- **Task instructions**: Please copy the material under this line exactly, keeping every line.

- **Supplied material**:
◇ ◇ ◇ ◇

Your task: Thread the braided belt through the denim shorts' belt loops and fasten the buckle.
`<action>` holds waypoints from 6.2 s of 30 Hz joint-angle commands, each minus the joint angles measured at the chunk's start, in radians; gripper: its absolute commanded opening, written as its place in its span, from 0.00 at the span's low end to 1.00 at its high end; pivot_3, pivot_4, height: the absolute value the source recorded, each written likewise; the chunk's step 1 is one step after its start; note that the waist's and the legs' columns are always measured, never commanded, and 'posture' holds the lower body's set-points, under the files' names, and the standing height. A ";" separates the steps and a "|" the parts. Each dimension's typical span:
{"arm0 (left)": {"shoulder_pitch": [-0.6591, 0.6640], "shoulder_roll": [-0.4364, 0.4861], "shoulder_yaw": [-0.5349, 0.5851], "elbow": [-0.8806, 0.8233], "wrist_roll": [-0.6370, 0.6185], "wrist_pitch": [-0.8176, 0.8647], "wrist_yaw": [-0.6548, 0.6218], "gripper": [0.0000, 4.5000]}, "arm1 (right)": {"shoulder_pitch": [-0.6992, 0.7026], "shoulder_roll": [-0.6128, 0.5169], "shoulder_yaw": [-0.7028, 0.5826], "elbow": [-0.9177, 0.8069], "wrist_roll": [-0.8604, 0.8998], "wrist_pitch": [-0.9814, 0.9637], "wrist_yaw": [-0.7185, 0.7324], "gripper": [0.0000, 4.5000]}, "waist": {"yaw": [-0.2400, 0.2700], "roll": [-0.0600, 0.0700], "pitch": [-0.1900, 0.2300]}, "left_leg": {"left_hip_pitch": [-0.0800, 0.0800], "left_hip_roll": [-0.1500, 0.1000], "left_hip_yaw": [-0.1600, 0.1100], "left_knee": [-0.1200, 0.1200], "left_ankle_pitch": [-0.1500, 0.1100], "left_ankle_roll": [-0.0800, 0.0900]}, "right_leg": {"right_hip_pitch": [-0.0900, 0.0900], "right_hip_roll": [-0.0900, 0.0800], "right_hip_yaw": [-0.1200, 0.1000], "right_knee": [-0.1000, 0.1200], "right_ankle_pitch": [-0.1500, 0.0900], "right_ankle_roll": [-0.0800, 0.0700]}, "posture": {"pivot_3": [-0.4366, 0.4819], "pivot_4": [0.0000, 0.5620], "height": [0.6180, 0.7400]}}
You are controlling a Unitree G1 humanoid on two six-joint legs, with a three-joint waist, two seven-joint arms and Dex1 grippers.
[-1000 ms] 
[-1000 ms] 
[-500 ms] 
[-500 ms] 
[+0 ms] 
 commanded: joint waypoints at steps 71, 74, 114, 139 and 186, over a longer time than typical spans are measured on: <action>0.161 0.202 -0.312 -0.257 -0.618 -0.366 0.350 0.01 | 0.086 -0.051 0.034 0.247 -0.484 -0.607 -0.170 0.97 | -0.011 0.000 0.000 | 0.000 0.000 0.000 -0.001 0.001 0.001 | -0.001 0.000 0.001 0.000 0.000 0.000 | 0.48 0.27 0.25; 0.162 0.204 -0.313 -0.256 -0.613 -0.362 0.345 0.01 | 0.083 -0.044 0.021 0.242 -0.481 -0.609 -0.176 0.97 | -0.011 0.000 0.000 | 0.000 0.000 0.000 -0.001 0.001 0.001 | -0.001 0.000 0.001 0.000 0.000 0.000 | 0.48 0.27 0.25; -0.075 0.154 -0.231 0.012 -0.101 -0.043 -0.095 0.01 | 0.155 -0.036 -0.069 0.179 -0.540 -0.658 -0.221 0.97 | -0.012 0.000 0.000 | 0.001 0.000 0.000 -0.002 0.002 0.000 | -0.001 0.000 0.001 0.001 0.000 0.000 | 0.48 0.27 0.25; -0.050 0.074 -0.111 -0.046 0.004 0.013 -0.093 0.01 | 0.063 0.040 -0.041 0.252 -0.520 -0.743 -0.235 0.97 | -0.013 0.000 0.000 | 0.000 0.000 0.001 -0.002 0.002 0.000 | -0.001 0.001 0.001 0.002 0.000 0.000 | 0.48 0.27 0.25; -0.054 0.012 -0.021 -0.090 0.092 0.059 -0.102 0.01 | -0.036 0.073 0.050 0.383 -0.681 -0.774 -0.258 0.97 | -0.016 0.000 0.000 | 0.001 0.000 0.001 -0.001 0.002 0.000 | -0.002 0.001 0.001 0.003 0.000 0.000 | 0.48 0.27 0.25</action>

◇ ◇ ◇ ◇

- **Result of this exercise**:
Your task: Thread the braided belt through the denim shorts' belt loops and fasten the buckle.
`<action>` holds waypoints from 6.2 s of 30 Hz joint-angle commands, each minus the joint angles measured at the chunk's start, in radians; gripper: its absolute commanded opening, written as its place in its span, from 0.00 at the span's low end to 1.00 at its high end; pivot_3, pivot_4, height: the absolute value the source recorded, each written likewise; the chunk's step 1 is one step after its start; note that the waist's and the legs' columns are always measured, never commanded, and 'posture' holds the lower body's set-points, under the files' names, and the standing height. A ";" separates the steps and a "|" the parts. Each dimension's typical span:
{"arm0 (left)": {"shoulder_pitch": [-0.6591, 0.6640], "shoulder_roll": [-0.4364, 0.4861], "shoulder_yaw": [-0.5349, 0.5851], "elbow": [-0.8806, 0.8233], "wrist_roll": [-0.6370, 0.6185], "wrist_pitch": [-0.8176, 0.8647], "wrist_yaw": [-0.6548, 0.6218], "gripper": [0.0000, 4.5000]}, "arm1 (right)": {"shoulder_pitch": [-0.6992, 0.7026], "shoulder_roll": [-0.6128, 0.5169], "shoulder_yaw": [-0.7028, 0.5826], "elbow": [-0.9177, 0.8069], "wrist_roll": [-0.8604, 0.8998], "wrist_pitch": [-0.9814, 0.9637], "wrist_yaw": [-0.7185, 0.7324], "gripper": [0.0000, 4.5000]}, "waist": {"yaw": [-0.2400, 0.2700], "roll": [-0.0600, 0.0700], "pitch": [-0.1900, 0.2300]}, "left_leg": {"left_hip_pitch": [-0.0800, 0.0800], "left_hip_roll": [-0.1500, 0.1000], "left_hip_yaw": [-0.1600, 0.1100], "left_knee": [-0.1200, 0.1200], "left_ankle_pitch": [-0.1500, 0.1100], "left_ankle_roll": [-0.0800, 0.0900]}, "right_leg": {"right_hip_pitch": [-0.0900, 0.0900], "right_hip_roll": [-0.0900, 0.0800], "right_hip_yaw": [-0.1200, 0.1000], "right_knee": [-0.1000, 0.1200], "right_ankle_pitch": [-0.1500, 0.0900], "right_ankle_roll": [-0.0800, 0.0700]}, "posture": {"pivot_3": [-0.4366, 0.4819], "pivot_4": [0.0000, 0.5620], "height": [0.6180, 0.7400]}}
You are controlling a Unitree G1 humanoid on two six-joint legs, with a three-joint waist, two seven-joint arms and Dex1 grippers.
[-1000 ms] 
[-1000 ms] 
[-500 ms] 
[-500 ms] 
[+0 ms] 
 commanded: joint waypoints at steps 71, 74, 114, 139 and 186, over a longer time than typical spans are measured on: <action>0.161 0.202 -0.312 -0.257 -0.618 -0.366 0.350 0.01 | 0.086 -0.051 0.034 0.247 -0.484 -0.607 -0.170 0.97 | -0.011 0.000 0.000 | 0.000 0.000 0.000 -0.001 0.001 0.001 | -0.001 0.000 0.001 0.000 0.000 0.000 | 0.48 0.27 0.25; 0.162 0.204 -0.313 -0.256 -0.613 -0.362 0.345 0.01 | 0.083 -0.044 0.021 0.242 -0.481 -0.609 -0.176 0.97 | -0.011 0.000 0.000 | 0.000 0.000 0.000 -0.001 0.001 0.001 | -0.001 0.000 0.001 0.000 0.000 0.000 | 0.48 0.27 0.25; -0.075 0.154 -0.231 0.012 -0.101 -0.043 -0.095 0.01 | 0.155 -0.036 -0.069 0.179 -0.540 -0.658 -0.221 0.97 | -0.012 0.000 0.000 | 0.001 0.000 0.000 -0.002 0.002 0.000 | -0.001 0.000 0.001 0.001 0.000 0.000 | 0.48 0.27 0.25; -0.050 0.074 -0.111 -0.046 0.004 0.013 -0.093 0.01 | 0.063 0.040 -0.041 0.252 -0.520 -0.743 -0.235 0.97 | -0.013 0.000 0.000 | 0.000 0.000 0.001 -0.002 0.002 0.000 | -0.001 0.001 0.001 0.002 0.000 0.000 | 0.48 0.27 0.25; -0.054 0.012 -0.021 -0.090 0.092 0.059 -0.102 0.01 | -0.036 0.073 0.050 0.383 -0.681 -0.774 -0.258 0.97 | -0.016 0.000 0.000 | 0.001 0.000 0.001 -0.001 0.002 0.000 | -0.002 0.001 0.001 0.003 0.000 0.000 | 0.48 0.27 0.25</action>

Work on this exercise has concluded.